===== Data supplied =====

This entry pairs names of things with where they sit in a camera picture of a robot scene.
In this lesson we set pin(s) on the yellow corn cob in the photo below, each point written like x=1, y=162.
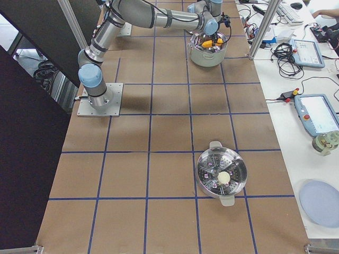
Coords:
x=212, y=43

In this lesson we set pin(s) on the far teach pendant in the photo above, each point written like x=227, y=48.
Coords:
x=306, y=53

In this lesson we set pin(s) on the black side panel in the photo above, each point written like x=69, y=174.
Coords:
x=33, y=129

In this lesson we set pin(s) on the steel steamer basket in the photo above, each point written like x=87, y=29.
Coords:
x=214, y=160

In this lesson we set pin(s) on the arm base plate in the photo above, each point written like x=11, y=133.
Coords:
x=125, y=31
x=108, y=104

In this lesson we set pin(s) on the near teach pendant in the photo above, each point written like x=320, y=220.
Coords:
x=316, y=113

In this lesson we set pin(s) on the aluminium frame post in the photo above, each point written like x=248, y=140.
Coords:
x=267, y=18

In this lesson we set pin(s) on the blue plate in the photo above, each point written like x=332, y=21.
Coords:
x=319, y=200

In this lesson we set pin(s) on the teach pendant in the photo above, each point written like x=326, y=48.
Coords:
x=306, y=53
x=316, y=113

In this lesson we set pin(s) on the pale green electric pot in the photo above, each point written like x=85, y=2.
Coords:
x=207, y=57

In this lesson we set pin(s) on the glass jar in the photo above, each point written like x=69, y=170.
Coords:
x=326, y=142

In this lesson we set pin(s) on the white keyboard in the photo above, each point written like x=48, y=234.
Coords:
x=289, y=14

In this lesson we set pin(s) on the white steamed bun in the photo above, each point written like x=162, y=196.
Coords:
x=223, y=177

=====

Problem requirements. Give the data again exactly as written, with no pictures included.

Solution.
This entry pairs names of things with where they sit in a camera picture of a robot scene.
In this lesson we set pin(s) on the yellow corn cob in the photo below, each point written like x=1, y=162.
Coords:
x=212, y=43

In this lesson we set pin(s) on the far teach pendant in the photo above, each point written like x=227, y=48.
Coords:
x=306, y=53

In this lesson we set pin(s) on the black side panel in the photo above, each point written like x=69, y=174.
Coords:
x=33, y=129

In this lesson we set pin(s) on the steel steamer basket in the photo above, each point written like x=87, y=29.
Coords:
x=214, y=160

In this lesson we set pin(s) on the arm base plate in the photo above, each point written like x=11, y=133.
Coords:
x=125, y=31
x=108, y=104

In this lesson we set pin(s) on the near teach pendant in the photo above, each point written like x=320, y=220.
Coords:
x=316, y=113

In this lesson we set pin(s) on the aluminium frame post in the photo above, each point written like x=248, y=140.
Coords:
x=267, y=18

In this lesson we set pin(s) on the blue plate in the photo above, each point written like x=332, y=21.
Coords:
x=319, y=200

In this lesson we set pin(s) on the teach pendant in the photo above, each point written like x=326, y=48.
Coords:
x=306, y=53
x=316, y=113

In this lesson we set pin(s) on the pale green electric pot in the photo above, each point written like x=85, y=2.
Coords:
x=207, y=57

In this lesson we set pin(s) on the glass jar in the photo above, each point written like x=69, y=170.
Coords:
x=326, y=142

In this lesson we set pin(s) on the white keyboard in the photo above, each point written like x=48, y=234.
Coords:
x=289, y=14

In this lesson we set pin(s) on the white steamed bun in the photo above, each point written like x=162, y=196.
Coords:
x=223, y=177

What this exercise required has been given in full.